Within the listing below, how many lines hold the string "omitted"? Only the number should be given.
__________________________________________________
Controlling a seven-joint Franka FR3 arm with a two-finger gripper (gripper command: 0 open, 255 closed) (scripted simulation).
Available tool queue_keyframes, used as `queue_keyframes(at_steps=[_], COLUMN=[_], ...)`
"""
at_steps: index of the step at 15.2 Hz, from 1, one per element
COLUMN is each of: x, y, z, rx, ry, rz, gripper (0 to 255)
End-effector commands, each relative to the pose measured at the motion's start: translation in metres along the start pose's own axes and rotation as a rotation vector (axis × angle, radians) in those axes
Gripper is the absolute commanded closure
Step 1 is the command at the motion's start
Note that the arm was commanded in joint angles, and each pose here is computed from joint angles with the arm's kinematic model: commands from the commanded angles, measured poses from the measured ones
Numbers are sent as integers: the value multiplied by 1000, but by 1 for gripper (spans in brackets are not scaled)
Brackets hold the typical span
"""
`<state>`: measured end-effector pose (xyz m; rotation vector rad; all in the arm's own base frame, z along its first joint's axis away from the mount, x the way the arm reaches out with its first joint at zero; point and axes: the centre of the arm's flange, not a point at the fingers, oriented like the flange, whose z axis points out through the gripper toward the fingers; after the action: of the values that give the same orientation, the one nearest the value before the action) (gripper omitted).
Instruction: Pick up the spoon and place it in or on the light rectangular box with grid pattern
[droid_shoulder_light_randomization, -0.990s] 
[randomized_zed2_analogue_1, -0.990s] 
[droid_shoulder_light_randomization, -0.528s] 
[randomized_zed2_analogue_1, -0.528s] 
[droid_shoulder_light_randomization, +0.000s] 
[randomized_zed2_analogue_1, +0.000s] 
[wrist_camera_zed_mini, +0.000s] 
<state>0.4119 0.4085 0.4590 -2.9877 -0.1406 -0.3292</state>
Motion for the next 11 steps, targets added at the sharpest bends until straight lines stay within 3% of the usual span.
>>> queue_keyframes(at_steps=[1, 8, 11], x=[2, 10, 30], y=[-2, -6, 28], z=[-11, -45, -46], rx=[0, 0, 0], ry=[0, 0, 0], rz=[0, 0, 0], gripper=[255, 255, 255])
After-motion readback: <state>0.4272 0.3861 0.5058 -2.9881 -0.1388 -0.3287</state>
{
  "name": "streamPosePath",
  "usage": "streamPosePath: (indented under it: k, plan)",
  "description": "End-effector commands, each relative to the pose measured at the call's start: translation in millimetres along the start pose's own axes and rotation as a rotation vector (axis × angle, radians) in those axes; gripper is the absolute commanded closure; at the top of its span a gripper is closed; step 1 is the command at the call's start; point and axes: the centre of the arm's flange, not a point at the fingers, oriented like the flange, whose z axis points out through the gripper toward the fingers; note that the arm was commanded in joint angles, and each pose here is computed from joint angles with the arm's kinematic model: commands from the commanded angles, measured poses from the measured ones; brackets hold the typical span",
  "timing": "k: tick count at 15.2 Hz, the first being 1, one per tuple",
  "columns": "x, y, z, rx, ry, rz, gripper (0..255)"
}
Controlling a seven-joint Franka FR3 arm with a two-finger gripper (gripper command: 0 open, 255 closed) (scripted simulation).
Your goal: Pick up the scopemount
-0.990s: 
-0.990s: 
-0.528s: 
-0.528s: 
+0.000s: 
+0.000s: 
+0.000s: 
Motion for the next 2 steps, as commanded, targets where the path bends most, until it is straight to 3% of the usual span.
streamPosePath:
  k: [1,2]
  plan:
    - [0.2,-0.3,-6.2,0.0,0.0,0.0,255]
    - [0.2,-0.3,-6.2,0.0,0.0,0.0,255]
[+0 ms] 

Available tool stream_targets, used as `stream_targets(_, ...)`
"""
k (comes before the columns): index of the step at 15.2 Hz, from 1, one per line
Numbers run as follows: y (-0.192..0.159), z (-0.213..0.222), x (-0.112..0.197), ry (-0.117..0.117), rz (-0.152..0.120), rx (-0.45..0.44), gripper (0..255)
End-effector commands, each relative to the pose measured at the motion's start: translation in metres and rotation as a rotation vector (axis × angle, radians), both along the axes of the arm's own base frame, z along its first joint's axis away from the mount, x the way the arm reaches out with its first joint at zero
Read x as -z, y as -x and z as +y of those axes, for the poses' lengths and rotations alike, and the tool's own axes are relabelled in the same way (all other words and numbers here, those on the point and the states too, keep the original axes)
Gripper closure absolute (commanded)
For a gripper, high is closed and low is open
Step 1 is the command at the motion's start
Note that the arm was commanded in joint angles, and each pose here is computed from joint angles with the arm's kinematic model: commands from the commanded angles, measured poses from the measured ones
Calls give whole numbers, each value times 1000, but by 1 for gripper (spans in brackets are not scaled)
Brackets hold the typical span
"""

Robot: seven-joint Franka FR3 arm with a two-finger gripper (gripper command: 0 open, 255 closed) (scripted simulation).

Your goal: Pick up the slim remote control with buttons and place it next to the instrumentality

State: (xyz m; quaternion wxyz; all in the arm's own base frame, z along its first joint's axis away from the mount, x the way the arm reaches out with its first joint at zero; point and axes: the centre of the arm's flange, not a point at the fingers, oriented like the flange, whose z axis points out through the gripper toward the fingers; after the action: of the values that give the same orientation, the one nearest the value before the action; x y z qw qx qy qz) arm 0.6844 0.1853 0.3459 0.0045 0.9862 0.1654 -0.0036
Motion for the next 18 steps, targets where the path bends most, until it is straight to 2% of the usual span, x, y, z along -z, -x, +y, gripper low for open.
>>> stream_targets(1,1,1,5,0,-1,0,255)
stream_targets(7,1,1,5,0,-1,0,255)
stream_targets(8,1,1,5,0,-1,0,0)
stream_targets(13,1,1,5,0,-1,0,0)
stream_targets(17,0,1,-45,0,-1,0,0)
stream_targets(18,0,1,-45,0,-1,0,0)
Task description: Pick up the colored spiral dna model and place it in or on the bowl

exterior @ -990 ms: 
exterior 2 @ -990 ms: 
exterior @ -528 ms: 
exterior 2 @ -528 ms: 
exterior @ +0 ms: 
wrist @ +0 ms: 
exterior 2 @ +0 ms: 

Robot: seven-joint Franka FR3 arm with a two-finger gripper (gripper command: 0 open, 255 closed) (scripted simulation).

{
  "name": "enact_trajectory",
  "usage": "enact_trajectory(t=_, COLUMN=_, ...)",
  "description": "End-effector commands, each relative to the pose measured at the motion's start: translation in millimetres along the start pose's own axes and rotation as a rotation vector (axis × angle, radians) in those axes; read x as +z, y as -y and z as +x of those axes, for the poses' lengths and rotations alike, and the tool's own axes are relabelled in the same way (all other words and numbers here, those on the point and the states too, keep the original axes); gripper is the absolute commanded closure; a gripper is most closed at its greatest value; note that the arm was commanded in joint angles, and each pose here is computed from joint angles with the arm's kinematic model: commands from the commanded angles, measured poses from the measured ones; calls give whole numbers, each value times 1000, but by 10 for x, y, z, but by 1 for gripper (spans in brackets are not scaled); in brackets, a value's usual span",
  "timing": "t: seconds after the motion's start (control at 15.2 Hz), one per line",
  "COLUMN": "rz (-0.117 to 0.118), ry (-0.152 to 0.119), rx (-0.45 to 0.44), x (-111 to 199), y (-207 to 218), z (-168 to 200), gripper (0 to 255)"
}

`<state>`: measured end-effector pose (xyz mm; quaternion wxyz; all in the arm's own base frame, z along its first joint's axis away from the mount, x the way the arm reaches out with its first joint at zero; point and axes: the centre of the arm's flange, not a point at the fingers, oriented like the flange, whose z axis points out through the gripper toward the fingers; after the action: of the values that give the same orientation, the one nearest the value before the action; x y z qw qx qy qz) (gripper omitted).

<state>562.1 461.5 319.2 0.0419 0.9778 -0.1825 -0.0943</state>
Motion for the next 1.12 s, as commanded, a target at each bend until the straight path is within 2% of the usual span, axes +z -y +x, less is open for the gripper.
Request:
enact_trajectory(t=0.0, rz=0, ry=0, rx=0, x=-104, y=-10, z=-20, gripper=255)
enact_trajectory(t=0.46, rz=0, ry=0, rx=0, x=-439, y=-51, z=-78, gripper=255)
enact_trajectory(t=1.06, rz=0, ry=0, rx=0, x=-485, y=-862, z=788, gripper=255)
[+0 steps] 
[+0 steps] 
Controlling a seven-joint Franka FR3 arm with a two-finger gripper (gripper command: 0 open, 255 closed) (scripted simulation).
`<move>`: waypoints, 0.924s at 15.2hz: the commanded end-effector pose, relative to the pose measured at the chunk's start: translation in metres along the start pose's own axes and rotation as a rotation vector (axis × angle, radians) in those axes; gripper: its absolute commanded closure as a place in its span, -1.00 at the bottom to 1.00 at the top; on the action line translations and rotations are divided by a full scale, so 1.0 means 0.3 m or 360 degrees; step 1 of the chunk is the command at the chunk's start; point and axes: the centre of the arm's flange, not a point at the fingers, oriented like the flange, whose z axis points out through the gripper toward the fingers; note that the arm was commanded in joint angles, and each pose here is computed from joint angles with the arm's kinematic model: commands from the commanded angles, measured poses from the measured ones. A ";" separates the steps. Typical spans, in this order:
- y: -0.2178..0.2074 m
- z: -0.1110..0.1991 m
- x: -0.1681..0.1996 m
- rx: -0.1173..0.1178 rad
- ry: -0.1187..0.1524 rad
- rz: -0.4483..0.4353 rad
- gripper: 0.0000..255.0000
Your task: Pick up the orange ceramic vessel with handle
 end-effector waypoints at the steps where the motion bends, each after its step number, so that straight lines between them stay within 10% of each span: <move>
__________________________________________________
**THE COMPLETED TASK**
2